= Instructions for the task =
Copy out again, unchanged, the line that contains "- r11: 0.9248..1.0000" and every line after it down to the last line of the data.

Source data
==================================================

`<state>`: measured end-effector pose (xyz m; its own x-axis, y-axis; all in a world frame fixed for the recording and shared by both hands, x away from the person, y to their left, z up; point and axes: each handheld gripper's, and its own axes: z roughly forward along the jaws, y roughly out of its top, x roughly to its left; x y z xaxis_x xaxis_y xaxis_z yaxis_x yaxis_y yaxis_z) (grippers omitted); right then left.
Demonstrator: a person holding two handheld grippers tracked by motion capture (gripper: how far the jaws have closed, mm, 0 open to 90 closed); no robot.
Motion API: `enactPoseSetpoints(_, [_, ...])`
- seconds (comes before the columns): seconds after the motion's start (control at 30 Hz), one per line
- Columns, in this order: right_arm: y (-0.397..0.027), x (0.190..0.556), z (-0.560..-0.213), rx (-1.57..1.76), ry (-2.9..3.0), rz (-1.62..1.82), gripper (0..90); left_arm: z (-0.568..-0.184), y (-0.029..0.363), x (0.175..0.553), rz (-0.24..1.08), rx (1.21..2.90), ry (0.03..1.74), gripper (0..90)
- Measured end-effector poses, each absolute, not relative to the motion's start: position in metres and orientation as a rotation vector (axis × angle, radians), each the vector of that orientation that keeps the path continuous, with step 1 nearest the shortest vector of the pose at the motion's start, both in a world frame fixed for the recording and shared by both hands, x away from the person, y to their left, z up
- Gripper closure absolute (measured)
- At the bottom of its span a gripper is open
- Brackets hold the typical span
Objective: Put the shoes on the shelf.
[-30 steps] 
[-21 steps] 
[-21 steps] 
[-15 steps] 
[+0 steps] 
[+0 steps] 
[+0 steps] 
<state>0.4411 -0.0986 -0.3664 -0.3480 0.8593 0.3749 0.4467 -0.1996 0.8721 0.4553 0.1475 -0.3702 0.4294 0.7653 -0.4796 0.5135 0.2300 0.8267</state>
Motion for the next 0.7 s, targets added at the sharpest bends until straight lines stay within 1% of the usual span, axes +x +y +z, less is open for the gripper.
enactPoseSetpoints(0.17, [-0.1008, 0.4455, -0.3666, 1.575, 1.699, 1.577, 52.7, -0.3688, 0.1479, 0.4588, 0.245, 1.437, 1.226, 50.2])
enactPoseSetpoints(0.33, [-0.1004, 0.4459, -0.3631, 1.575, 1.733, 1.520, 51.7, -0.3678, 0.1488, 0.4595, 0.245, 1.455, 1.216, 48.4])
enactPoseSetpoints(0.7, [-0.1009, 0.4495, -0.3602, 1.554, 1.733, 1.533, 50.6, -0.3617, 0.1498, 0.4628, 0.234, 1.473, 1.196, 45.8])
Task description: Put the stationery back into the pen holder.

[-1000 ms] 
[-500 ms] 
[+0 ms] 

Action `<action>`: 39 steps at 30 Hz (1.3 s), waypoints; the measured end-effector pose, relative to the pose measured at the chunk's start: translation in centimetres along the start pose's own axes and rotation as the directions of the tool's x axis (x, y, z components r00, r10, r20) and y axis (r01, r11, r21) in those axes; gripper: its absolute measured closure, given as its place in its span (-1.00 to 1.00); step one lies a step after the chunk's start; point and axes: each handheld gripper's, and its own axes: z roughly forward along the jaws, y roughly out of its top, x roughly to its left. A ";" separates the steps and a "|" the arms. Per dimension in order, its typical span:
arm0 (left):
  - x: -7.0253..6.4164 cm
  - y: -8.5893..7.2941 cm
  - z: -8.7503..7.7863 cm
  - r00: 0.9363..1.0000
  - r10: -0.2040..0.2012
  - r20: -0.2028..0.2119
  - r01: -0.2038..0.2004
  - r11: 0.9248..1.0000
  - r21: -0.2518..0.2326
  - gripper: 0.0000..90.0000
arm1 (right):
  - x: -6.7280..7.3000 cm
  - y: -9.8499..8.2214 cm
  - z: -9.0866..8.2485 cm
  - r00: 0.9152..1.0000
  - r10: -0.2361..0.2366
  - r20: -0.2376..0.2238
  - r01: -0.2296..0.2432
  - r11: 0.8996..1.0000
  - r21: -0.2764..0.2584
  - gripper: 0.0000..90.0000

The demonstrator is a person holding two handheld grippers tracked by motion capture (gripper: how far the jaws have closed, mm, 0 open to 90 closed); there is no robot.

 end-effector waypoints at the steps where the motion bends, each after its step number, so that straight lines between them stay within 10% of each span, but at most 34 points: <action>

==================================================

= Written answer =
  - r11: 0.9248..1.0000
  - r21: -0.2518..0.2326
  - gripper: 0.0000..90.0000
arm1 (right):
  - x: -6.7280..7.3000 cm
  - y: -9.8499..8.2214 cm
  - z: -9.0866..8.2485 cm
  - r00: 0.9152..1.0000
  - r10: -0.2361..0.2366
  - r20: -0.2376..0.2238
  - r01: -0.2296..0.2432
  - r11: 0.8996..1.0000
  - r21: -0.2764..0.2584
  - gripper: 0.0000..90.0000

The demonstrator is a person holding two handheld grippers tracked by motion capture (gripper: how far the jaws have closed, mm, 0 open to 90 closed); there is no robot.

 end-effector waypoints at the steps where the motion bends, each after its step number, so that straight lines between them stay within 10% of each span, but at most 34 points: <action>

This finishes the output.